5.8 Adding Fitted Lines from Multiple Existing Models

5.8.1 Problem

You have already created a fitted regression model object for a data set, and you want to plot the lines for that model.

5.8.2 Solution

Use the predictvals() function from the previous recipe (5.7) along with functions from the dplyr package, including group_by() and do().

With the heightweight data set, we’ll make a linear model for each of the levels of sex. The model building is done for each subset of the data frame by specifying the model computation we want within the do() function.

The following code splits the heightweight data frame into two data frames, by the grouping variable sex. This creates a data frame subset for males and a data frame subset for females. We then apply lm(heightIn ~ ageYear, .) to each subset. The . in lm(heightIn ~ ageYear) represents the data frame we are piping in from the previous line – in this case, the two data frame subsets we have just created. Finally, this code returns a data frame which contains a column, model, which is a list of the model outputs corresponding to each level of the grouping variable sex, female and male.

library(gcookbook) # Load gcookbook for the heightweight data set
library(dplyr)

# Create an lm model object for each value of sex; this returns a data frame
models <- heightweight %>%
  group_by(sex) %>%
  do(model = lm(heightIn ~ ageYear, .)) %>%
  ungroup()

# Print the data frame
models
#> # A tibble: 2 × 2
#>   sex   model 
#>   <fct> <list>
#> 1 f     <lm>  
#> 2 m     <lm>

# Print out the model column of the data frame
models$model
#> [[1]]
#> 
#> Call:
#> lm(formula = heightIn ~ ageYear, data = .)
#> 
#> Coefficients:
#> (Intercept)      ageYear  
#>      43.963        1.209  
#> 
#> 
#> [[2]]
#> 
#> Call:
#> lm(formula = heightIn ~ ageYear, data = .)
#> 
#> Coefficients:
#> (Intercept)      ageYear  
#>      30.658        2.301

Now that we have the list of model objects, we can run the predictvals() as defined in 5.7 to get the predicted values from each model:

predvals <- models %>%
  group_by(sex) %>%
  do(predictvals(.$model[[1]], xvar = "ageYear", yvar = "heightIn"))

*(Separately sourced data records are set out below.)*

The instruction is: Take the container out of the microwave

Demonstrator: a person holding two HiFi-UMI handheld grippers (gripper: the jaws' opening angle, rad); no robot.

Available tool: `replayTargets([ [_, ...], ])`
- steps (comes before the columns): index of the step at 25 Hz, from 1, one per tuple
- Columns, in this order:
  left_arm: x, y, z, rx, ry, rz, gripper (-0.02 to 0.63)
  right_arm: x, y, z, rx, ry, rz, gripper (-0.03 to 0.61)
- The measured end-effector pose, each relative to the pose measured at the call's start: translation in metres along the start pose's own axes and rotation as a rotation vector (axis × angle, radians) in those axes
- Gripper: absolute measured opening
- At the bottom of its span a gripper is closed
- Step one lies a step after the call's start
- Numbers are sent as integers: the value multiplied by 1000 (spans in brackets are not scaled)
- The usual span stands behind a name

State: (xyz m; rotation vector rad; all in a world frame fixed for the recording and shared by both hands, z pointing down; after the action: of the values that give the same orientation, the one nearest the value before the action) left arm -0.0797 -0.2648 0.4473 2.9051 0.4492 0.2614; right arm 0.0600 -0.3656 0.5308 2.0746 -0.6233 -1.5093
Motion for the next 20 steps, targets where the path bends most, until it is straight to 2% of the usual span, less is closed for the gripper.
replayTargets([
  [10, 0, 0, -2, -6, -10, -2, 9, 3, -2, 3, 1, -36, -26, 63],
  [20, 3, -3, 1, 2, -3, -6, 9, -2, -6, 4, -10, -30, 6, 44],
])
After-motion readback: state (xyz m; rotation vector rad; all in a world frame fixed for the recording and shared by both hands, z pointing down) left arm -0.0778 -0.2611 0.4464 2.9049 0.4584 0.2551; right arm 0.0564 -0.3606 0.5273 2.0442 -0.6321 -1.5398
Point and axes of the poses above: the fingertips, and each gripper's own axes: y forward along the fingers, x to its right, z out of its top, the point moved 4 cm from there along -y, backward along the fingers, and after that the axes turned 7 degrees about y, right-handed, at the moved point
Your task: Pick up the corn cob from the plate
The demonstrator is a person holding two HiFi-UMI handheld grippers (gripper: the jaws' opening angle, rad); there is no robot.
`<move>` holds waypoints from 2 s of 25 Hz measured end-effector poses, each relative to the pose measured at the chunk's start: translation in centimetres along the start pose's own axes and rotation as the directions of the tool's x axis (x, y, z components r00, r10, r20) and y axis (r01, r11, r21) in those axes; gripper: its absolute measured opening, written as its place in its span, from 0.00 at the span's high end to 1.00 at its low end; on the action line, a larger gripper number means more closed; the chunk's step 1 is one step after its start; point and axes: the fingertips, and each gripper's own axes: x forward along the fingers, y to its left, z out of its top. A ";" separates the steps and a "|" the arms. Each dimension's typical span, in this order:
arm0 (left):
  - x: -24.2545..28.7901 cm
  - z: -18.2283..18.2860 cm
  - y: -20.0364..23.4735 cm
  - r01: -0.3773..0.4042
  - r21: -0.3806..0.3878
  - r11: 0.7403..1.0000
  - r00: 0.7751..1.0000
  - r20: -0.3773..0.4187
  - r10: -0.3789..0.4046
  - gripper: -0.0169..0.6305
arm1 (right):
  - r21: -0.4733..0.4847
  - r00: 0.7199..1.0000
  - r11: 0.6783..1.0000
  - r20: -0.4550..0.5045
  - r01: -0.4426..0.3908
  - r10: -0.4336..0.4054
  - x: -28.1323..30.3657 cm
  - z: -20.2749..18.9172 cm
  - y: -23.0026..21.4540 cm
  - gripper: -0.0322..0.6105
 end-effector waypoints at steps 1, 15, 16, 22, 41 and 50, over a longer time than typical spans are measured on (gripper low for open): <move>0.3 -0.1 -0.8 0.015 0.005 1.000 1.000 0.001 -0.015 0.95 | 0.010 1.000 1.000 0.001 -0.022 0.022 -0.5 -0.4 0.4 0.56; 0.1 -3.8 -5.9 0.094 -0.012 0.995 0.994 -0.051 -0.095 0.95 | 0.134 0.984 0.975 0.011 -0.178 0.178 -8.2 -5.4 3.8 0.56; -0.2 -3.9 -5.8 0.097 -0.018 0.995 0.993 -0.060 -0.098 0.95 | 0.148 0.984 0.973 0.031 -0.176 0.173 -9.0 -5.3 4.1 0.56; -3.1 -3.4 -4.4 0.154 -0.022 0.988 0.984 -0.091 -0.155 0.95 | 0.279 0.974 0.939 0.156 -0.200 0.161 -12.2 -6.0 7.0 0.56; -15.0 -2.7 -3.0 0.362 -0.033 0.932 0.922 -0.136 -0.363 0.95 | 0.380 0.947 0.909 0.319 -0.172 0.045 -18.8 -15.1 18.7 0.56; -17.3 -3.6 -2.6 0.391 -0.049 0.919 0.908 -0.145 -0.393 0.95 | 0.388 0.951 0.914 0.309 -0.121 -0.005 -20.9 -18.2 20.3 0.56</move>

Finally, we can plot the data with the predicted values (Figure 5.24):

ggplot(heightweight, aes(x = ageYear, y = heightIn, colour = sex)) +
  geom_point() +
  geom_line(data = predvals)

# Using facets instead of colors for the groups
ggplot(heightweight, aes(x = ageYear, y = heightIn)) +
  geom_point() +
  geom_line(data = predvals) +
  facet_grid(. ~ sex)

Figure 5.24: Predictions from two separate lm objects, one for each subset of data (left); With facets (right)

5.8.3 Discussion

The group_by() and do() calls are used for splitting the data into parts, running functions on those parts, and then reassembling the output.

With the preceding code, the x range of the predicted values for each group spans the x range of each group, and no further; for the males, the prediction line stops at the oldest male, while for females, the prediction line continues further right, to the oldest female. To form prediction lines that have the same x range across all groups, we can simply pass in xrange, like this:

predvals <- models %>%
  group_by(sex) %>%
  do(predictvals(
    .$model[[1]],
    xvar = "ageYear",
    yvar = "heightIn",
    xrange = range(heightweight$ageYear))
  )

Then we can plot it, the same as we did before:

ggplot(heightweight, aes(x = ageYear, y = heightIn, colour = sex)) +
  geom_point() +
  geom_line(data = predvals)

Figure 5.25: Predictions for each group extend to the full x range of all groups together

As you can see in Figure 5.25, the line for males now extends as far to the right as the line for females. Keep in mind that extrapolating past the data isn’t always appropriate, though; whether or not it’s justified will depend on the nature of your data and the assumptions you bring to the table.